The Change Up: Seungpyo Choi 

Building Baseball In Korea

Seungpyo ChoiSeungpyo Choi runs a website called Wooriyagoo, or “Our Baseball” in Korea. He is an active ABCA member and reached out to Inside Pitch recently, requesting permission to translate our content for his readers and the rest of the baseball community in Korea. We agreed on one condition – that he let us interview him!

He said: “I have learned a lot from Inside Pitch, your content is very helpful.”

Inside Pitch: Can you start by telling our readers what you’re doing for baseball in Korea through your website?

Seungpyo Choi: I look for good baseball content to translate and use on my website and in our own magazine, which is published bi-monthly and delivered to coaches and parents in Korea. The Korean baseball market is relatively small, but we are hoping to grow it through this type of education.

IP: Where and how did you develop your passion for baseball?

SC: I don't have any direct experiences in baseball. My son started playing when he was 10 years old. I began to look for good information – a search that would take me all over the world – online, of course! Most of what I found was from the U.S., which was great. I was really just looking for ways to help my son.

There is a limited baseball community in Korea and at the time, there was no baseball-specific media available. My son is actually still playing, and I am continuing to learn and have introduced everything to Korean coaches and parents.

IP: Do you generate your own content?

SC: Yes, actually. I often interview Korean baseball coaches, including Korean Baseball Organization teams, league teams and youth teams, and post them on my YouTube channel and website. I also regularly host a seminar where we watch ABCA lectures or YouTube clips, sharing their own experiences and insights with each other. It is very interesting – baseball talk is always interesting!

I have also introduced Rapsodo to some people, of which I am a distributor, along with Vectorball and J-bands in Korea. In addition to what I do on the side, we are continuing to develop several education programs dealing with nutrition, mindfulness, nonviolent communication for coaches and ballplayers are on the way.

IP: What is the Korean baseball culture like?

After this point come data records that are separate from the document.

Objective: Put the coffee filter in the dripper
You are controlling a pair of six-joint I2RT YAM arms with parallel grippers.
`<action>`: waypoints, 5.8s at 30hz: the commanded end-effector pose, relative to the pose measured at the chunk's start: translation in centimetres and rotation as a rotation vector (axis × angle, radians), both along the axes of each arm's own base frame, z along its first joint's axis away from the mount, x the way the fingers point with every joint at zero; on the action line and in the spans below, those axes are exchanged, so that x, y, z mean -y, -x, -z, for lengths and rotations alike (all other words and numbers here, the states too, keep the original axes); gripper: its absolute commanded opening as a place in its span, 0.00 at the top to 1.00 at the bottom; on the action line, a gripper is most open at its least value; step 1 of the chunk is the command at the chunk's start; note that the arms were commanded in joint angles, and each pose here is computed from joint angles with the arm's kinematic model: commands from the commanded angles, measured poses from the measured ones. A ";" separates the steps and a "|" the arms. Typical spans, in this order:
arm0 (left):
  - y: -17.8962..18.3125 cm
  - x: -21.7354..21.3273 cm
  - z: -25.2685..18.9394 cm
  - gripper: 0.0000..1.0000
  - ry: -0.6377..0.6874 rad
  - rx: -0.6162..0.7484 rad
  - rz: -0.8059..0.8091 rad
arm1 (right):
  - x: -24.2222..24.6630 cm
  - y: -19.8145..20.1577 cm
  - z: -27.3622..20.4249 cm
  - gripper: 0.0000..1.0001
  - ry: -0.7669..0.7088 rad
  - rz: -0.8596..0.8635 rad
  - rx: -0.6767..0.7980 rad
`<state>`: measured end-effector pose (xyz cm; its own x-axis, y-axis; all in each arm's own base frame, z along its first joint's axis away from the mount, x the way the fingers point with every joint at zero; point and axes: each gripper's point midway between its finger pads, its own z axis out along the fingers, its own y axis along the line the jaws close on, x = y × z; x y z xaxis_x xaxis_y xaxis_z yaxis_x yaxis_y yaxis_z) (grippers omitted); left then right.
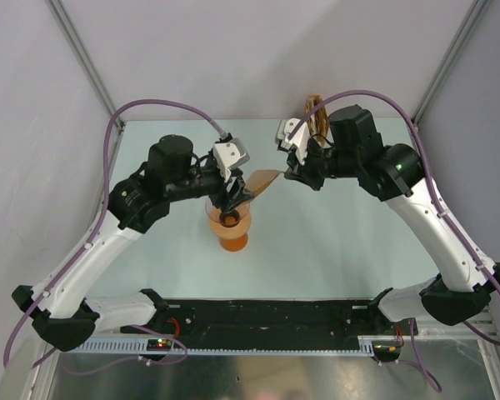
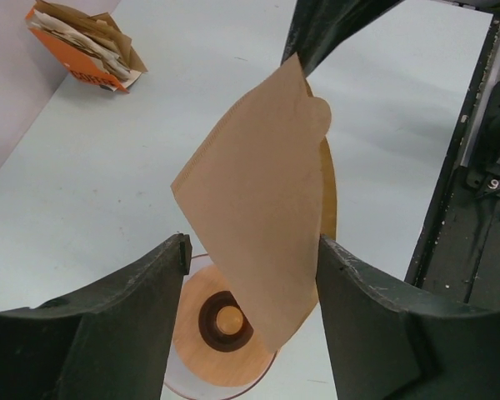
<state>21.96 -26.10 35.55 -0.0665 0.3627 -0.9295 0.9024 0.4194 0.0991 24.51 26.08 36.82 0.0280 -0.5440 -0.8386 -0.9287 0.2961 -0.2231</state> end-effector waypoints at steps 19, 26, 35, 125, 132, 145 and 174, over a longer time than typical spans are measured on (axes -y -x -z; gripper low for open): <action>0.4 -0.3 -1.3 0.59 -0.036 0.208 0.104 | -0.8 4.0 -0.9 1.00 -0.008 -0.175 0.035; 0.2 -0.1 -1.2 0.60 -0.068 0.271 0.152 | -1.1 5.5 -1.1 1.00 -0.006 -0.267 0.053; 1.0 0.3 -1.5 0.66 -0.067 0.316 0.222 | -1.3 7.0 -0.7 1.00 0.009 -0.353 0.030; -1.9 0.5 -4.9 0.36 0.415 -0.416 -0.064 | -1.8 2.3 -8.2 1.00 -0.315 -0.133 0.338; -2.3 0.7 -4.7 0.28 0.451 -0.550 -0.054 | -1.7 1.4 -8.4 1.00 -0.297 -0.077 0.412; -2.3 1.4 -4.4 0.36 0.485 -0.680 -0.015 | -2.2 0.6 -8.1 1.00 -0.274 -0.042 0.469; -2.7 0.3 -4.4 0.98 0.540 -0.691 -0.044 | -2.1 1.9 -7.9 0.57 -0.277 -0.075 0.420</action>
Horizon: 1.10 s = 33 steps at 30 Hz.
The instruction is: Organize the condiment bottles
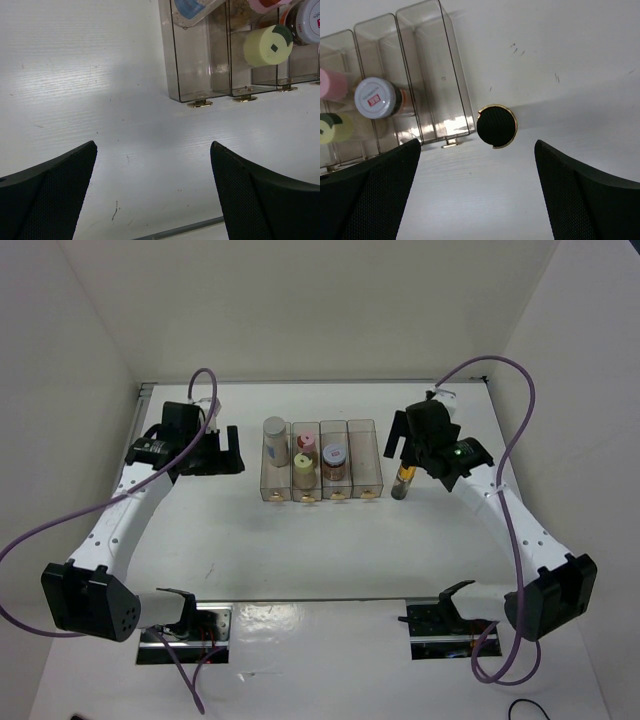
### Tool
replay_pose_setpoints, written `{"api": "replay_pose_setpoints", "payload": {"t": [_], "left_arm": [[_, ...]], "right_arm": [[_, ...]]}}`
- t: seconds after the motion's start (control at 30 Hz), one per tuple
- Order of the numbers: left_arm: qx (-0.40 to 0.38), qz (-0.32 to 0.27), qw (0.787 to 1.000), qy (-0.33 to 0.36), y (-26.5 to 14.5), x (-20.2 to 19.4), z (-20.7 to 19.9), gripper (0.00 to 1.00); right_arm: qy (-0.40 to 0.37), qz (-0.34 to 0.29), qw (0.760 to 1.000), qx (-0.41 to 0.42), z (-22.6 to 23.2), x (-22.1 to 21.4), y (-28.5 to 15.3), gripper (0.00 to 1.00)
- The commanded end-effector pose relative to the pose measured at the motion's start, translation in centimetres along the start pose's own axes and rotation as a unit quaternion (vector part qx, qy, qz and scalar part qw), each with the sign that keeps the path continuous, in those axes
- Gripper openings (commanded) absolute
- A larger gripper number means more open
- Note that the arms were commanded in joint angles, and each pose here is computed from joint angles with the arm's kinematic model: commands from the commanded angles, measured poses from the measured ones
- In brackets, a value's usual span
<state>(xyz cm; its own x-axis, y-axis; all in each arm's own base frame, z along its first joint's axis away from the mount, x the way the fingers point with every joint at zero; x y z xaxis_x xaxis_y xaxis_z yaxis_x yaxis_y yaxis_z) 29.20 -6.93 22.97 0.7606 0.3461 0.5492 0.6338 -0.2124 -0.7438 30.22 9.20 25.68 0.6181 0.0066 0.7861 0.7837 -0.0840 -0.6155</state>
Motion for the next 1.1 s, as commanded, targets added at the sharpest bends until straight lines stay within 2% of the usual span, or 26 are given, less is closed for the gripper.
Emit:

SC: I believe baseball culture is dependent upon the society where it belongs to. The Korean training and player development system is a little bureaucratic, especially in the youth. My guess is that originated from Japan. That authoritarian culture can be still be observed throughout our country in many ways, and it does have an effect on our baseball. It is not unusual for young kids to be berated by their coaches loudly, which is not a good learning environment and is sad to see, frankly. I do believe that it is possible to change that abusive environment by delivering genuine, authentic coaching tools that can reinvent our attitudes. Part of my goal is to educate enough people for the coaching community to realize this is not the way it has to be, it is not the way it should be.

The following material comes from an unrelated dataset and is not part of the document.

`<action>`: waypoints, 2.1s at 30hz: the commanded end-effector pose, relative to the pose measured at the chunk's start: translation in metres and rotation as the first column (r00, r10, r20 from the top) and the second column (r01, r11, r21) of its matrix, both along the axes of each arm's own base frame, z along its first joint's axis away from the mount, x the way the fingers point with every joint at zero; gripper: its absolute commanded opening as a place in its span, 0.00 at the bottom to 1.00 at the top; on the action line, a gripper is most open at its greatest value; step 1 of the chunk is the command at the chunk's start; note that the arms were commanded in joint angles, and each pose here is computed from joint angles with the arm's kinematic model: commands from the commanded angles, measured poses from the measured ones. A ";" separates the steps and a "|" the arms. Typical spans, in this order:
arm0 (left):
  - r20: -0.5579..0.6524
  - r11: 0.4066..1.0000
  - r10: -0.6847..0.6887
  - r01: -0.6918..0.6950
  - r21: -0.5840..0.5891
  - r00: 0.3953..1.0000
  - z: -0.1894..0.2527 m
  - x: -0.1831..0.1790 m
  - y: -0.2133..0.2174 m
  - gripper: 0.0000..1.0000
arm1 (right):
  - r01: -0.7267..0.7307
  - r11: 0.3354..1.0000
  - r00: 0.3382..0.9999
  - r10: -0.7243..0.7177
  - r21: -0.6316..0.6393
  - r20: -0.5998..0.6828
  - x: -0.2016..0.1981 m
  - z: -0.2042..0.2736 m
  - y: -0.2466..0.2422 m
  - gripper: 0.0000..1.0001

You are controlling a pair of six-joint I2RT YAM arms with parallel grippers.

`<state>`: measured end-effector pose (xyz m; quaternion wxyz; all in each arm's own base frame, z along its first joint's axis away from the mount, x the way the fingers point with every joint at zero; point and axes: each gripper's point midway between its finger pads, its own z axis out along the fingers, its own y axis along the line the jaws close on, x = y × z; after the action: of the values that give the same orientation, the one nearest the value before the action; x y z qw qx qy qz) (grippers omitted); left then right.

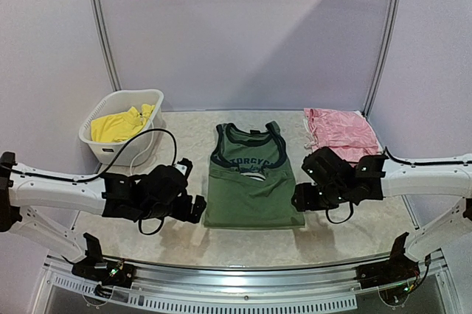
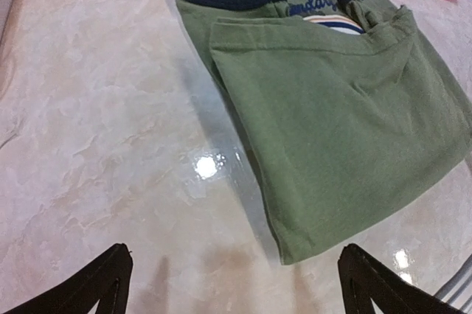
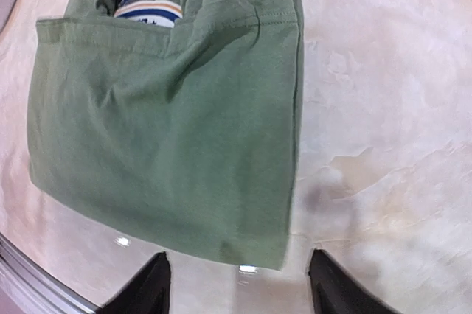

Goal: Fold and stack the mixed laundry pile
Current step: Adjust the 2/3-rectangle-folded tank top at the center of the board, then pick up the 2/3-rectangle-folded tank top from the center of the board.

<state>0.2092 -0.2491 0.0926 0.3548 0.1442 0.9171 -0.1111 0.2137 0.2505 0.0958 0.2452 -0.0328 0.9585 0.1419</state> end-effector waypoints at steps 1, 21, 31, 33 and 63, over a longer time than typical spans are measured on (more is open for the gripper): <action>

IP: Other than changing the culture of the coaching community, what are some other goals, or things you would like to see happen with baseball in Korea?

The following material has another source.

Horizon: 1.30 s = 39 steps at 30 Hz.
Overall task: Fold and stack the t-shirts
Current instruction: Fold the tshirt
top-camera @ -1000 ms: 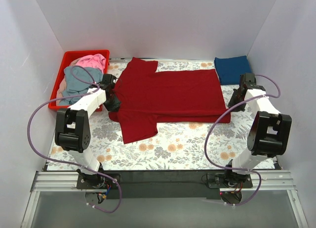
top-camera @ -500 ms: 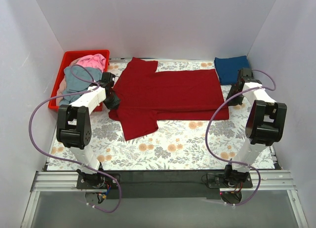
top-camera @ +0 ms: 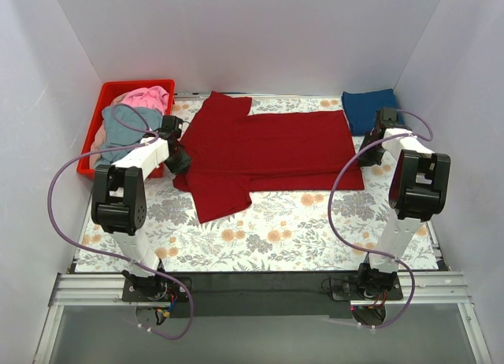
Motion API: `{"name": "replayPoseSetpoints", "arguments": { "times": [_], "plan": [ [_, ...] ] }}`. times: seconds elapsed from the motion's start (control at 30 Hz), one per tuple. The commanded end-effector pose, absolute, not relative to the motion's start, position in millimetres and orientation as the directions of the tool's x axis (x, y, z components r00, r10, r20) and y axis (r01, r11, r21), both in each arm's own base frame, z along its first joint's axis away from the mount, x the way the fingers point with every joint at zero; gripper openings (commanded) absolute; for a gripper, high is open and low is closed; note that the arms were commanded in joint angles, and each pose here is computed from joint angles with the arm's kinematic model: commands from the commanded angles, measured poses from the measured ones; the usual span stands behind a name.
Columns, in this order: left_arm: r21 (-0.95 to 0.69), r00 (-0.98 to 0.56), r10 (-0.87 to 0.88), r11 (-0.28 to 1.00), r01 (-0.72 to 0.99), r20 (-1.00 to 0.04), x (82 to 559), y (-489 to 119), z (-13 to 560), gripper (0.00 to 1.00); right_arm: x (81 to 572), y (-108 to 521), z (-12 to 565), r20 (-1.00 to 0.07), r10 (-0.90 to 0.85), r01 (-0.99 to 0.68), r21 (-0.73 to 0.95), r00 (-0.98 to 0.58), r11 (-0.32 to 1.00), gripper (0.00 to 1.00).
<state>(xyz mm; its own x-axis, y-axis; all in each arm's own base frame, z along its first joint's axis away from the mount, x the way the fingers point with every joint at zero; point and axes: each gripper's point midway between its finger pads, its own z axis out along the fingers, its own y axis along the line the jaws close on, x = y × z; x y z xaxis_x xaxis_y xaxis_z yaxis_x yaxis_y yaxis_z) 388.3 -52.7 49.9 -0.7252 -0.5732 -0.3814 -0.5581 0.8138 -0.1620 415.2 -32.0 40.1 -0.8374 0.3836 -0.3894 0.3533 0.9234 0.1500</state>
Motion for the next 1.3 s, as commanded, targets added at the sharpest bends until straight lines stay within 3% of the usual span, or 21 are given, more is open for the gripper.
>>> {"name": "replayPoseSetpoints", "arguments": {
  "times": [0.0, 0.2, 0.33, 0.43, 0.53, 0.7, 0.9, 1.1, 1.27],
  "plan": [
    [-0.154, -0.687, -0.587, 0.796, -0.585, -0.428, 398.3, -40.2, 52.1, 0.0, 437.4, -32.0, 45.9, -0.445, 0.358, 0.317, 0.166, -0.821, 0.934, 0.06],
    [-0.178, -0.681, -0.586, 0.8, -0.574, -0.439, 398.8, -42.1, 53.6, 0.05, 437.2, -30.4, 43.0, -0.441, 0.354, 0.311, 0.169, -0.824, 0.935, 0.13],
    [-0.194, -0.678, -0.578, 0.807, -0.558, -0.455, 400.2, -43.0, 59.2, 0.0, 438.5, -30.3, 52.2, -0.461, 0.357, 0.311, 0.176, -0.812, 0.934, 0.15],
    [-0.201, -0.684, -0.572, 0.813, -0.546, -0.452, 401.5, -45.0, 61.8, 0.05, 438.6, -23.4, 59.9, -0.466, 0.356, 0.289, 0.212, -0.81, 0.934, 0.28],
    [-0.221, -0.684, -0.568, 0.818, -0.531, -0.458, 401.6, -47.5, 70.0, 0.11, 438.0, -19.1, 67.8, -0.473, 0.354, 0.272, 0.235, -0.807, 0.933, 0.34],
    [-0.238, -0.676, -0.546, 0.833, -0.499, -0.495, 401.5, -49.4, 88.0, 0.23, 424.4, -7.4, 94.0, -0.5, 0.34, 0.227, 0.274, -0.797, 0.935, 0.58],
    [-0.236, -0.67, -0.489, 0.868, -0.436, -0.559, 389.9, -60.1, 118.3, 0.38, 391.5, 3.7, 119.9, -0.552, 0.305, 0.19, 0.256, -0.776, 0.948, 0.7],
    [-0.19, -0.734, -0.388, 0.92, -0.343, -0.558, 340.6, -100.2, 119.1, 0.48, 360.7, 32.5, 136.9, -0.601, 0.247, 0.109, 0.256, -0.76, 0.96, 0.73],
    [-0.078, -0.864, -0.251, 0.967, -0.241, -0.437, 277.4, -133.0, 81.5, 0.49, 329.4, 79.5, 126.2, -0.593, 0.149, -0.028, 0.278, -0.791, 0.96, 0.73]
  ]
}}
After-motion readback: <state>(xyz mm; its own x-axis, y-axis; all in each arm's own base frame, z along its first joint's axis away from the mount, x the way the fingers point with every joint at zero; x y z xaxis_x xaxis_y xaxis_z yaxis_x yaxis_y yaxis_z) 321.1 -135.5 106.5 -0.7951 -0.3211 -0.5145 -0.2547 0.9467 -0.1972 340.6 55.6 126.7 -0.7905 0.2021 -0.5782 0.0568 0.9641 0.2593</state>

SC: I am sure that the baseball population will decrease within the next 20 years in Korea, largely because of the megatrend of the low birth rate throughout our country; our birth rate is expected to decrease by 50% by 2030. We currently have about 2,000 kids who are starting baseball in our country. We have to prepare a plan to keep this population going, and attract the next generation of youth into baseball.IP

Seungpyo’s son, Hyun-il Choi, is currently pitching in the Los Angeles Dodgers organization. Last year in the Arizona League, he went 5-1 with a 2.63 ERA, with 71 strikeouts and just 11 walks in 65 innings of work.